> **EXERCISE DETAILS**
Please write out, exactly as given, the line that contains "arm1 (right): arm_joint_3" and all lines that follow it through the end of the listing, and nothing else.

RECORDED INFORMATION Block Start

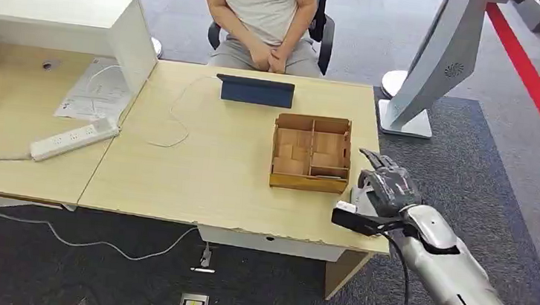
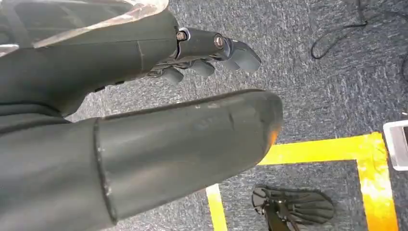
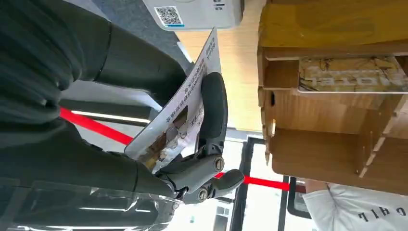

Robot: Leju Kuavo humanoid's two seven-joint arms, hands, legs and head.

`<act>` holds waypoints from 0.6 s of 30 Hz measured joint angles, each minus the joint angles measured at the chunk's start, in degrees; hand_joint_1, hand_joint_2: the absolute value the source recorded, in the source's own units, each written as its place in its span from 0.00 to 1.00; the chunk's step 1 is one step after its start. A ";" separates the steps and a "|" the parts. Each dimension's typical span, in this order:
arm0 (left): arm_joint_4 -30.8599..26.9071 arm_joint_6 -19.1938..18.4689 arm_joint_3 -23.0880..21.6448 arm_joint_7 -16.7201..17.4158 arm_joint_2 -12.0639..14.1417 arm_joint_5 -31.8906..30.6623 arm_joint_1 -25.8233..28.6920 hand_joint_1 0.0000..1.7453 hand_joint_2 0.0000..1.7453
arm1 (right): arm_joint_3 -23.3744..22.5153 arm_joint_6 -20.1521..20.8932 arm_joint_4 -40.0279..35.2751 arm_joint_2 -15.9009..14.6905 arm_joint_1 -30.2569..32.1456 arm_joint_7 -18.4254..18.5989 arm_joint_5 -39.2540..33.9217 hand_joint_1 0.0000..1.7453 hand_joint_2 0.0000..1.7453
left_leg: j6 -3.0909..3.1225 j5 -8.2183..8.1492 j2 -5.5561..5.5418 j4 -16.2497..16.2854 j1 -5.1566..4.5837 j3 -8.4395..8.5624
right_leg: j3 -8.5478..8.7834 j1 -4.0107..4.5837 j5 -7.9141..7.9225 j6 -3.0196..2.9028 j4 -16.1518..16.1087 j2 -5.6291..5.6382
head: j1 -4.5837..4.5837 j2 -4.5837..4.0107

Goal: Pass the card to the sensor for recognition and then transmit it.

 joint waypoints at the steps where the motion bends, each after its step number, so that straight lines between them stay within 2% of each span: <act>1: 0.00 0.13 0.00 -0.02 0.00 0.13 -0.01 0.00 0.00 | -0.07 0.04 0.15 -0.02 0.00 -0.07 0.11 1.00 1.00 | 0.00 0.00 0.00 0.00 0.00 0.00 | 0.00 0.00 0.00 0.00 0.00 0.00 | 0.00 -0.02; 18: 0.09 0.83 -0.07 1.55 0.09 0.61 0.49 0.00 0.00 | -0.20 1.27 2.32 -0.92 2.90 -0.26 0.33 1.00 1.00 | 0.00 0.00 -0.01 0.00 0.00 -0.01 | -0.02 0.00 0.00 0.00 -0.01 0.00 | 0.00 -0.02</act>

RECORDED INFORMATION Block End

> **YOUR RESPONSE**
arm1 (right): arm_joint_3 -23.3744..22.5153 arm_joint_6 -20.1521..20.8932 arm_joint_4 -40.0279..35.2751 arm_joint_2 -15.9009..14.6905 arm_joint_1 -30.2569..32.1456 arm_joint_7 -18.4254..18.5989 arm_joint_5 -39.2540..33.9217 hand_joint_1 0.0000..1.7453 hand_joint_2 0.0000..1.7453
left_leg: j6 -3.0909..3.1225 j5 -8.2183..8.1492 j2 -5.5561..5.5418 j4 -16.2497..16.2854 j1 -5.1566..4.5837 j3 -8.4395..8.5624
right_leg: j3 -8.5478..8.7834 j1 -4.0107..4.5837 j5 -7.9141..7.9225 j6 -3.0196..2.9028 j4 -16.1518..16.1087 j2 -5.6291..5.6382
head: j1 -4.5837..4.5837 j2 -4.5837..4.0107

Goal: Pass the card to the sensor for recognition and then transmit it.

 joint waypoints at the steps where the motion bends, each after its step number, so that straight lines between them stay within 2% of each span: <act>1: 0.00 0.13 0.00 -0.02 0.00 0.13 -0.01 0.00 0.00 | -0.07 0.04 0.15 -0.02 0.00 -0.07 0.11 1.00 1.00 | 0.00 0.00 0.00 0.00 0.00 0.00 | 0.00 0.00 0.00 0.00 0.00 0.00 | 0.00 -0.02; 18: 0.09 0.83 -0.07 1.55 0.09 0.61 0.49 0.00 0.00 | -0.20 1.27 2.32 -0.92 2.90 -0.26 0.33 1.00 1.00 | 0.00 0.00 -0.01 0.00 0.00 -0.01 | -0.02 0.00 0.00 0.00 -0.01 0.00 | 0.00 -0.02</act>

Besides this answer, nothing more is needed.